§ **Exercise objective**:
Repeat the listing that comes next, leaving nothing out and changing nothing.

_____

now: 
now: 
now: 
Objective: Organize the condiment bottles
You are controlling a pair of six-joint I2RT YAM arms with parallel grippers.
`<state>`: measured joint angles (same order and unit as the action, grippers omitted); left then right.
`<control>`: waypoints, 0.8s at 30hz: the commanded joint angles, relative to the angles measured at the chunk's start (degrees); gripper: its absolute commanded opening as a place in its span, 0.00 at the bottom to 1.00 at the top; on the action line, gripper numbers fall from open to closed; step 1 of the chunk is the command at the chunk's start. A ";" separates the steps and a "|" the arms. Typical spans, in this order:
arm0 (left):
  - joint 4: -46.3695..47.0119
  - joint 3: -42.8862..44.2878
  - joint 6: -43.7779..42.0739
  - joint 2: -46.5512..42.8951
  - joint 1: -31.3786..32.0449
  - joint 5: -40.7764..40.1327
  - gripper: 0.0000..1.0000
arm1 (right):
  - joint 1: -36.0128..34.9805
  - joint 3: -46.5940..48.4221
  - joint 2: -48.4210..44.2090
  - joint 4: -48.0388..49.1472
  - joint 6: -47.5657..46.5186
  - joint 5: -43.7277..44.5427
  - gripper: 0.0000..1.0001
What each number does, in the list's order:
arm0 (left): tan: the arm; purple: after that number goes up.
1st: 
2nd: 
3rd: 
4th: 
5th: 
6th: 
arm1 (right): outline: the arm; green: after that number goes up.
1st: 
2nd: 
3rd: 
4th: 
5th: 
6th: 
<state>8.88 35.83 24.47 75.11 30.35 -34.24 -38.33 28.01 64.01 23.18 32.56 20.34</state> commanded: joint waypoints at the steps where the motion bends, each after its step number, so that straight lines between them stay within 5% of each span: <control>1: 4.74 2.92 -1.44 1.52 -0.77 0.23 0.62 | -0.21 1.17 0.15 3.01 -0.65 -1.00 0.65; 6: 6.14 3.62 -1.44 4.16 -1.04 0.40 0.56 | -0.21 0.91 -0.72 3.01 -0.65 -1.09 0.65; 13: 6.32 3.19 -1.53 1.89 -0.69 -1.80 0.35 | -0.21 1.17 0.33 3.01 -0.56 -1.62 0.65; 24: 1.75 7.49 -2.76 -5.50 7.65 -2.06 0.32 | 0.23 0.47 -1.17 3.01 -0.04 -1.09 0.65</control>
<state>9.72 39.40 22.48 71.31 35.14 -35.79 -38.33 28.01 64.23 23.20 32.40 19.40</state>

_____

§ **Expected answer**:
now: 
now: 
now: 
Objective: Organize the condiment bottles
You are controlling a pair of six-joint I2RT YAM arms with parallel grippers.
`<state>`: measured joint angles (same order and unit as the action, grippers omitted); left then right.
`<control>`: waypoints, 0.8s at 30hz: the commanded joint angles, relative to the angles measured at the chunk's start (degrees); gripper: its absolute commanded opening as a place in its span, 0.00 at the bottom to 1.00 at the top; on the action line, gripper numbers fall from open to closed; step 1 of the chunk is the command at the chunk's start. A ";" separates the steps and a "|" the arms. Typical spans, in this order:
arm0 (left):
  - joint 4: -46.3695..47.0119
  - joint 3: -42.8862..44.2878
  - joint 6: -43.7779..42.0739
  - joint 2: -46.5512..42.8951
  - joint 1: -31.3786..32.0449
  - joint 5: -40.7764..40.1327
  - gripper: 0.0000..1.0000
arm1 (right):
  - joint 1: -36.0128..34.9805
  - joint 3: -46.5940..48.4221
  - joint 2: -48.4210..44.2090
  - joint 4: -48.0388..49.1472
  - joint 6: -47.5657..46.5186
  - joint 5: -43.7277..44.5427
  - gripper: 0.0000..1.0001
What each number does, in the list's order:
arm0 (left): tan: the arm; purple: after that number goes up.
1st: 
2nd: 
3rd: 
4th: 
5th: 
6th: 
arm1 (right): outline: the arm; green: after that number goes up.
1st: 
2nd: 
3rd: 
4th: 
5th: 
6th: 
<state>8.88 35.83 24.47 75.11 30.35 -34.24 -38.33 28.01 64.01 23.18 32.56 20.34</state> commanded: joint waypoints at the steps where the motion bends, each after its step number, so that straight lines between them stay within 5% of each span: <control>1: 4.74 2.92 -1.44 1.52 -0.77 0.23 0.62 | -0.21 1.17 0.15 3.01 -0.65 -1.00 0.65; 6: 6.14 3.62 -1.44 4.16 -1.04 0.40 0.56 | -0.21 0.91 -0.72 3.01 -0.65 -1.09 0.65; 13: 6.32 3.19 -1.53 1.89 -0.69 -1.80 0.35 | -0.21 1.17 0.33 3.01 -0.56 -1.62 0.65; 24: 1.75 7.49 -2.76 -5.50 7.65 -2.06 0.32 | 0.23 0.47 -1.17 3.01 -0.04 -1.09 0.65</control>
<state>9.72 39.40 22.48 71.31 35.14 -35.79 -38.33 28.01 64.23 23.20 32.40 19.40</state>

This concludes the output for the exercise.